CINÉMA: Parce que je le vaux bien …

« 99 F », le roman de Frédéric Beigbeder qui a rendu le mouvement anti-pub légitime et hype, a été mis à l’écran. Résultat: une bonne pub pour sa maison d’édition.

Octave en a marre. Il est publicitaire chez la « Ross&Witchcraft » et plutôt en haut de l’échelle sociale : un 200 mètres carrés en plein centre de Paris, une belle BMW décapotable, de la coke à gogo – la belle vie quoi. Mais il lui manque quelque chose. Oui, vous avez bien deviné : l’amour, toujours l’amour, le vrai, celui qu’on ne peut acheter, qu’on ne peut même pas vendre. C’est là son problème et aussi un des principaux défauts du films : réduire l’essentiel à cette histoire d’amour qui tourne mal entre lui et la belle Sophie.

Or, le film avait bien du potentiel, surtout après la nomination à la tête de l’Etat français d’un publicitaire spécialiste en populisme et libéralisme économique. C’est d’autant plus dommage que le réalisateur Jan Kounen a utilisé des techniques de narration cinématographique dernier cri: le héros Octave se balade dans des décors où il n’a rien à faire, simplement en tant que voix off, par exemple dans la maison de Jean-Cristophe Gagnant, la main droite d’un de ses clients les plus importants. Ou encore lors des séquences pendant lesquelles Octave succombe aux délires de la drogue: magnifiques, spectaculaires même, et rappelant – ou citant directement – des classiques du genre comme « Fear and Loathing in Las Vegas », mais totalement déplacées et dénuées de sens. En bref : le film est tellement suchargé d’effets spéciaux et de virevoltages narratifs, que le spectateur a tendance à perdre le fil, même si l’histoire n’est pas vraiment complexe.
Le problème principal est qu’on ne peut pas combattre le spectacle avec le spectacle. Alors que l’ennemi désigné est ici clairement le monde de la publicité et donc par extension la fameuse « société du spectacle » qui fut au centre de la critique des situationnistes comme Guy Debord, le film lui-même ne peut pas se passer des mécanismes qu’il prétend combattre pour exister. C’est dommage, mais pas nécessairement la faute à ceux qui ont fait le film. On peut être sûr qu’ils n’avaient pas tellement le choix : le roman de Beigbeder était un succès en librairie, alors il faillait en faire un film à succès. Le serpent se mord la queue.

Pourtant, on doit concéder un mérite à « 99 F » : celui d’en parler. Après les différents procès spectaculaires contre les mouvements anti-pub parisiens ces dernières années, le thème avait un peu sombré, submergé par les campagnes politiques massives récentes.
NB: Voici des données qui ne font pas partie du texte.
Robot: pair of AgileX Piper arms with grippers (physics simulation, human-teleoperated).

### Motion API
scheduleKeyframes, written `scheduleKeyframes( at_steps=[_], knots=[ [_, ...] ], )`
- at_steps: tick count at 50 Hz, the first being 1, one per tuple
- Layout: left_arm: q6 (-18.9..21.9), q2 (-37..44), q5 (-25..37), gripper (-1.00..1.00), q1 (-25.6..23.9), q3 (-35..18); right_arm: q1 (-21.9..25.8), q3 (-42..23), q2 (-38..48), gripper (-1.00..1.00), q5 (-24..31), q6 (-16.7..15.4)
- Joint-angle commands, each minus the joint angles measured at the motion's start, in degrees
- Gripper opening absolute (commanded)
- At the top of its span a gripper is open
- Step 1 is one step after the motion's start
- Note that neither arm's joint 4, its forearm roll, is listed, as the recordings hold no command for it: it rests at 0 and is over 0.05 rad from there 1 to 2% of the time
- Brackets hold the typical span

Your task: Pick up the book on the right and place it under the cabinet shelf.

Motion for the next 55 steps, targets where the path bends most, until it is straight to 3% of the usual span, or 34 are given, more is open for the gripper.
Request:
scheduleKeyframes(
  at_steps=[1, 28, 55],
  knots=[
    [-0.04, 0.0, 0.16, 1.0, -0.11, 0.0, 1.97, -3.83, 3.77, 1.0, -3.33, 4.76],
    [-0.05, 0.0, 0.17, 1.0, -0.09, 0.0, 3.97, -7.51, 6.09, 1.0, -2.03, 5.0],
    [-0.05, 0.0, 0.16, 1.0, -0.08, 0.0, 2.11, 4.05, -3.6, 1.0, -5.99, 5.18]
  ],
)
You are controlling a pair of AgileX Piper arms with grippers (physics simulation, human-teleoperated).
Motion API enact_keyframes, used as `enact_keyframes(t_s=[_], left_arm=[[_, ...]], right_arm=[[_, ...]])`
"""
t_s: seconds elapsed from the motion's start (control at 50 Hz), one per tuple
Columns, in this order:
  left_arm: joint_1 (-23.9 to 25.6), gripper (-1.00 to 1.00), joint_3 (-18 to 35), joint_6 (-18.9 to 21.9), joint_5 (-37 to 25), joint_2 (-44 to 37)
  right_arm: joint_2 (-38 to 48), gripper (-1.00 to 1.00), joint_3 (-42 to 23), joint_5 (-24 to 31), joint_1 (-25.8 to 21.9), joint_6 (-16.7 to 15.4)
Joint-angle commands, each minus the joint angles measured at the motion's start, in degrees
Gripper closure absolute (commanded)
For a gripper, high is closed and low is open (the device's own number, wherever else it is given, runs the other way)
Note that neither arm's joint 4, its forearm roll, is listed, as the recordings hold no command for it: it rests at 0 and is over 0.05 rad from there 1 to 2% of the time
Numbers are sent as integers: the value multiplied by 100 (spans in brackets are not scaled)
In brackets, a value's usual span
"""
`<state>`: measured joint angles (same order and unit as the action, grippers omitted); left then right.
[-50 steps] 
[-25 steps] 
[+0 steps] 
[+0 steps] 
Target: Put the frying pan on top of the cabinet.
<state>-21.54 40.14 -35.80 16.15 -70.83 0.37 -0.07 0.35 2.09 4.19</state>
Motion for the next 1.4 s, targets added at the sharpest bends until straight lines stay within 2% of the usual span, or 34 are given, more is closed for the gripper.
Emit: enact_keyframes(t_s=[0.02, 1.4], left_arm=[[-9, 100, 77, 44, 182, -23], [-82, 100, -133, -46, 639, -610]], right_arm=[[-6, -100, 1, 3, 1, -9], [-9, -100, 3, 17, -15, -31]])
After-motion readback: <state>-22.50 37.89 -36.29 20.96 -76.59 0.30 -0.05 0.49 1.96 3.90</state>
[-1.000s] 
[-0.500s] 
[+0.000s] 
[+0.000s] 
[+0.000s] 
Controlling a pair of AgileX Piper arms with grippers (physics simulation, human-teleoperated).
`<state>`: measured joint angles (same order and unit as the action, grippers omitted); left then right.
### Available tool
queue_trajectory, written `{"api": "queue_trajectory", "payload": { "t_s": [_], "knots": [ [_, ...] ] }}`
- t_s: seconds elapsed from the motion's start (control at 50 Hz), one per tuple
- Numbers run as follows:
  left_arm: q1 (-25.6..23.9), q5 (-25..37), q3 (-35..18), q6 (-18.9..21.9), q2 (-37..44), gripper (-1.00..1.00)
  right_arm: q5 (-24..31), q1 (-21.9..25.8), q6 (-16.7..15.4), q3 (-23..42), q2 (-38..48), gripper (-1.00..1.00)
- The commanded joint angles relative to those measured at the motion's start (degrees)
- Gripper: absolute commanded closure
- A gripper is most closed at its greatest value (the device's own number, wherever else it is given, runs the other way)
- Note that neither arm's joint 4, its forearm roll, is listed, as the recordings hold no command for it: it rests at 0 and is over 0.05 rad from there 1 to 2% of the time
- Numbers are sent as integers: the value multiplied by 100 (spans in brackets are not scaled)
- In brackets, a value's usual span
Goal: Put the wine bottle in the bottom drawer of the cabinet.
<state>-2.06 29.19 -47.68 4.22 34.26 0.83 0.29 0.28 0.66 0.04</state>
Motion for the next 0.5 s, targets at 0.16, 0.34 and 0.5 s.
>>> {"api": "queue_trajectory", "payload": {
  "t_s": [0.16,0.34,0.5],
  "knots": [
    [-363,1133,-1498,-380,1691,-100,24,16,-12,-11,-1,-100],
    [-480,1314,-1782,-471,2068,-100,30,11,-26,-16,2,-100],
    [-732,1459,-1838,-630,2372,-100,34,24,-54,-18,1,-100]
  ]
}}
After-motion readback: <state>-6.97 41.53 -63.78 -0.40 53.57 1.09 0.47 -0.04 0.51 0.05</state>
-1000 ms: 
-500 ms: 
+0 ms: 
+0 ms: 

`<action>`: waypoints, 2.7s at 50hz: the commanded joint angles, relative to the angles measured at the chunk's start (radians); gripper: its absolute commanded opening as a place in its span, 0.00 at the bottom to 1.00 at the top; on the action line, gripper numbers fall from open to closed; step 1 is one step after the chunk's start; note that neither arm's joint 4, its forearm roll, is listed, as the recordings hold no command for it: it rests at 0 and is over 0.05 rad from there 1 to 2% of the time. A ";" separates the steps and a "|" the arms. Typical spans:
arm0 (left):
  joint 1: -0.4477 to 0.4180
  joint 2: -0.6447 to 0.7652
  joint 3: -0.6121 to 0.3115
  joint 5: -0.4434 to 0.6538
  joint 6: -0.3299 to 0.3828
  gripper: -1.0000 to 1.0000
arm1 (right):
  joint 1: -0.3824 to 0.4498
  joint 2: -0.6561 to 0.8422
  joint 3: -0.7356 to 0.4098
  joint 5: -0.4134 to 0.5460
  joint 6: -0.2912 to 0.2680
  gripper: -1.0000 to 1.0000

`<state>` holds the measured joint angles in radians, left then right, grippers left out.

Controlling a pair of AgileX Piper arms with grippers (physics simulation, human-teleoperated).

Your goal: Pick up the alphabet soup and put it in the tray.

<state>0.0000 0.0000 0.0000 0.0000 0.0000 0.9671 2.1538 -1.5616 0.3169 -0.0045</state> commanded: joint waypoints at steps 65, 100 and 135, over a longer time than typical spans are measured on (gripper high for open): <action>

La problématique d’un monde où personne ne peut vivre sans consommer au moins de la pub, et la mise à nu de l’univers cynique des agences de communication et de leurs clients – les élucubrations nauséabondes du marchand de yaourt au sujet de la simple ménagère sans méninges – sont une bonne piqûre de rappel.
Mais bon, à quoi sert la critique dans « 99 F » ? Après que Sophie l’ait quitté pour son supérieur hiérarchique, Octave sombre dans la déprime qu’il combat à coups d’avalanches de coke. Et un jour, il se rend compte – car Octave n’est pas con et il lui reste tout de même un coeur humain – que tout ce qu’il fait est dégueulasse. Il en tire le désir de se venger. Et là, le film se partage entre deux fins possibles : a-t-il ou non réalisé sa vengeance ? Et est-ce vraiment plus qu’un petit pavé dans la mare que de trafiquer une minable pub pour du yaourt ?

C’est à vous de décider, spectatrice, spectateur, d’acheter ou non un ticket pour ce film.